Task objective → Look over the listing below and work out how many lines have the word "yellow". Write only that number.

* * * * * * * * *

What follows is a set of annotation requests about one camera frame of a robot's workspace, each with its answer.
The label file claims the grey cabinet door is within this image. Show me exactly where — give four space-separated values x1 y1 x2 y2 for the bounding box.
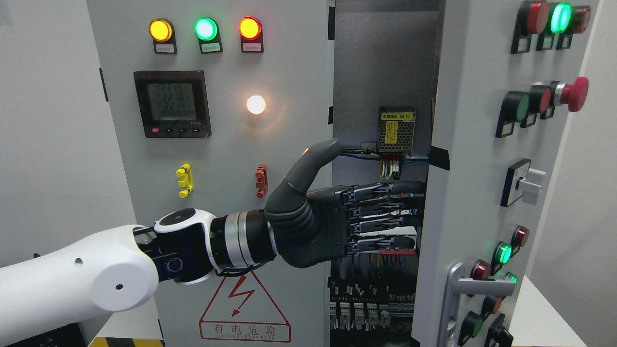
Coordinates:
412 0 604 347
87 0 333 347

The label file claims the red terminal clip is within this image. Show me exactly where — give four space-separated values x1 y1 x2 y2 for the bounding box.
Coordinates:
255 163 268 199

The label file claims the white glowing indicator lamp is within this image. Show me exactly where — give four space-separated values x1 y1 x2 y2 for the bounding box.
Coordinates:
245 95 267 116

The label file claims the metal mesh power supply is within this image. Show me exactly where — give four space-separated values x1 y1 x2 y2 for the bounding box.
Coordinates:
377 107 416 154

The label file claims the white socket breaker row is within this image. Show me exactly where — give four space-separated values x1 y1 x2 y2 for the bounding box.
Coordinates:
377 227 418 255

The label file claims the yellow terminal clip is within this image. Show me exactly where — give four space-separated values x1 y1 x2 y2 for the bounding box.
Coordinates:
175 163 194 199

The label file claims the relay terminal block row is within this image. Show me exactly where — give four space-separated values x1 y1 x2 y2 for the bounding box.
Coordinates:
328 272 417 333

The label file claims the black digital power meter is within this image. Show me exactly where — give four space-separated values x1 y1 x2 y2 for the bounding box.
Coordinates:
133 70 212 138

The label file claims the red triangle warning sticker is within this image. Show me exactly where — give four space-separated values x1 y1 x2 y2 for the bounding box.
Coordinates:
199 272 292 343

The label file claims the red indicator lamp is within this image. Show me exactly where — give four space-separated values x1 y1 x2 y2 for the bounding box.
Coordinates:
238 16 264 53

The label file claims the green indicator lamp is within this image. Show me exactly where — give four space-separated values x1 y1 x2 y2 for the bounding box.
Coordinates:
193 17 223 53

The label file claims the yellow indicator lamp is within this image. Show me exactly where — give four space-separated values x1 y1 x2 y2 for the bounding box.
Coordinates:
148 18 178 54

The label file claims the red emergency stop button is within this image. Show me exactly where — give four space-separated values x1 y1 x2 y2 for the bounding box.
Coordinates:
550 76 589 112

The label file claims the silver door handle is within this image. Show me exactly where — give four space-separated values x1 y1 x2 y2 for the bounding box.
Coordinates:
437 262 515 347

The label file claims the white selector switch right door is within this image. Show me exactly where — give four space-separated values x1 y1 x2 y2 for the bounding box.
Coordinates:
500 158 546 207

* * * * * * * * *

Exercise result → 2